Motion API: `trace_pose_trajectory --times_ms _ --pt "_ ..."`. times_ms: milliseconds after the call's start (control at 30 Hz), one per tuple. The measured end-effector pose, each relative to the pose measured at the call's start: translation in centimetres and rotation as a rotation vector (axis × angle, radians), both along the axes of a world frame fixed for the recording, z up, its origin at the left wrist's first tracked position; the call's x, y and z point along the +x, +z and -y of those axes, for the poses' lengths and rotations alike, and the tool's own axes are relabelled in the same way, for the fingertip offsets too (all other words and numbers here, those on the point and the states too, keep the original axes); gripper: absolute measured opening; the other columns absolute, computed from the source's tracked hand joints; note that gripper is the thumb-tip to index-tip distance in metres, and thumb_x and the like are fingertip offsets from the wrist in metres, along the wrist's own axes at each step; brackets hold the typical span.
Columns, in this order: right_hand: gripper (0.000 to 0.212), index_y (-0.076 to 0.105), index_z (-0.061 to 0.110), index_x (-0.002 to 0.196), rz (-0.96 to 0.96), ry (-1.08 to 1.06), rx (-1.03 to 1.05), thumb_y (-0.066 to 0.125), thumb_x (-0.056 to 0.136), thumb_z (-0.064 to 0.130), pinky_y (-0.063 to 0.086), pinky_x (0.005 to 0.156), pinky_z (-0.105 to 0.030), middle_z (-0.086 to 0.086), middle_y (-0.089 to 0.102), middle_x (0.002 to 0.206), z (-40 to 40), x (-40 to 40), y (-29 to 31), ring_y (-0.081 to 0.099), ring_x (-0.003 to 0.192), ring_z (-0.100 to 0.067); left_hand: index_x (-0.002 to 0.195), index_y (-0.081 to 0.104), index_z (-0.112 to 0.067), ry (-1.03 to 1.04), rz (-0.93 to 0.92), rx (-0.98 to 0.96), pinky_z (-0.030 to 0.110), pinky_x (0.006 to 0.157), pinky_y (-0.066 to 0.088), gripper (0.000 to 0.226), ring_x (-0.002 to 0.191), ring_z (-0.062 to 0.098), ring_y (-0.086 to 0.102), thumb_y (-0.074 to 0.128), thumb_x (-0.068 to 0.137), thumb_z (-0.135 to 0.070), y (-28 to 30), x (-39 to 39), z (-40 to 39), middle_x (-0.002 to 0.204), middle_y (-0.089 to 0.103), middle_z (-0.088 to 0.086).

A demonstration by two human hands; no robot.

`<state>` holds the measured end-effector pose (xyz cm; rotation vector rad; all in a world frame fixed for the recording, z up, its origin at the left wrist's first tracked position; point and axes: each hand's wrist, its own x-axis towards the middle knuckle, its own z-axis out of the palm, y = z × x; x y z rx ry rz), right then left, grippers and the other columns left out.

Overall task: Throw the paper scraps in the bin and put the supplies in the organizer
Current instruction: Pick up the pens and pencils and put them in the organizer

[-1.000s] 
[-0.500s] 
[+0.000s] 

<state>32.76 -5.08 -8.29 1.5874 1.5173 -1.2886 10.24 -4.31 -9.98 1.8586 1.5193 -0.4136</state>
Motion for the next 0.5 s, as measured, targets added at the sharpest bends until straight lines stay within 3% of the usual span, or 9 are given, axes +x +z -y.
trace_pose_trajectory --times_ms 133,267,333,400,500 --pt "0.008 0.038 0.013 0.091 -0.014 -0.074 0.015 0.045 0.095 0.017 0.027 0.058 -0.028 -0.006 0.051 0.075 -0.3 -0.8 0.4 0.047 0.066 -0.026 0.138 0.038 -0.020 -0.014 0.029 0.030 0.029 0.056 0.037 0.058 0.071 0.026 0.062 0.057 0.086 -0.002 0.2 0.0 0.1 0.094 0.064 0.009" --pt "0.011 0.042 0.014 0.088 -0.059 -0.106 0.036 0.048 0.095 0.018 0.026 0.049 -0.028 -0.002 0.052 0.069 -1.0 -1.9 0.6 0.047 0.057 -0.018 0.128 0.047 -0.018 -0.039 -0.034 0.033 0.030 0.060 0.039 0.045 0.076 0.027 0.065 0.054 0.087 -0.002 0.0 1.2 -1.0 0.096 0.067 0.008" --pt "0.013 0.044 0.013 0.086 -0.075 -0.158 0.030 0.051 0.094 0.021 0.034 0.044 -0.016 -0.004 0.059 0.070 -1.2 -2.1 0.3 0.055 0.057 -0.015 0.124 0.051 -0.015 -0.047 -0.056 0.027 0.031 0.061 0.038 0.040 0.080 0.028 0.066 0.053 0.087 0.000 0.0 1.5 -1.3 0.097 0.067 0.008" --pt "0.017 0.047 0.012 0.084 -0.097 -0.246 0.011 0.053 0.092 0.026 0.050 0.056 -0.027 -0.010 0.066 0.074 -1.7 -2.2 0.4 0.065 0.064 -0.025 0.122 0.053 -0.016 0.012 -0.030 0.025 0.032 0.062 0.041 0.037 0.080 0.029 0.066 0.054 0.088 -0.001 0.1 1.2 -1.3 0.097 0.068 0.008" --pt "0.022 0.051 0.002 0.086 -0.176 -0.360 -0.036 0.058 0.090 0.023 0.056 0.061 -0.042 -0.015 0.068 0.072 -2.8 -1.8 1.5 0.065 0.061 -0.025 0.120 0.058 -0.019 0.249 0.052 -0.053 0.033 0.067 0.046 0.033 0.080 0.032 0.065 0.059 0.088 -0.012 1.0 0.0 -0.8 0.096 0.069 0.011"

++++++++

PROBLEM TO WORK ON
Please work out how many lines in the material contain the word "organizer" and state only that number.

EXERCISE RESPONSE
2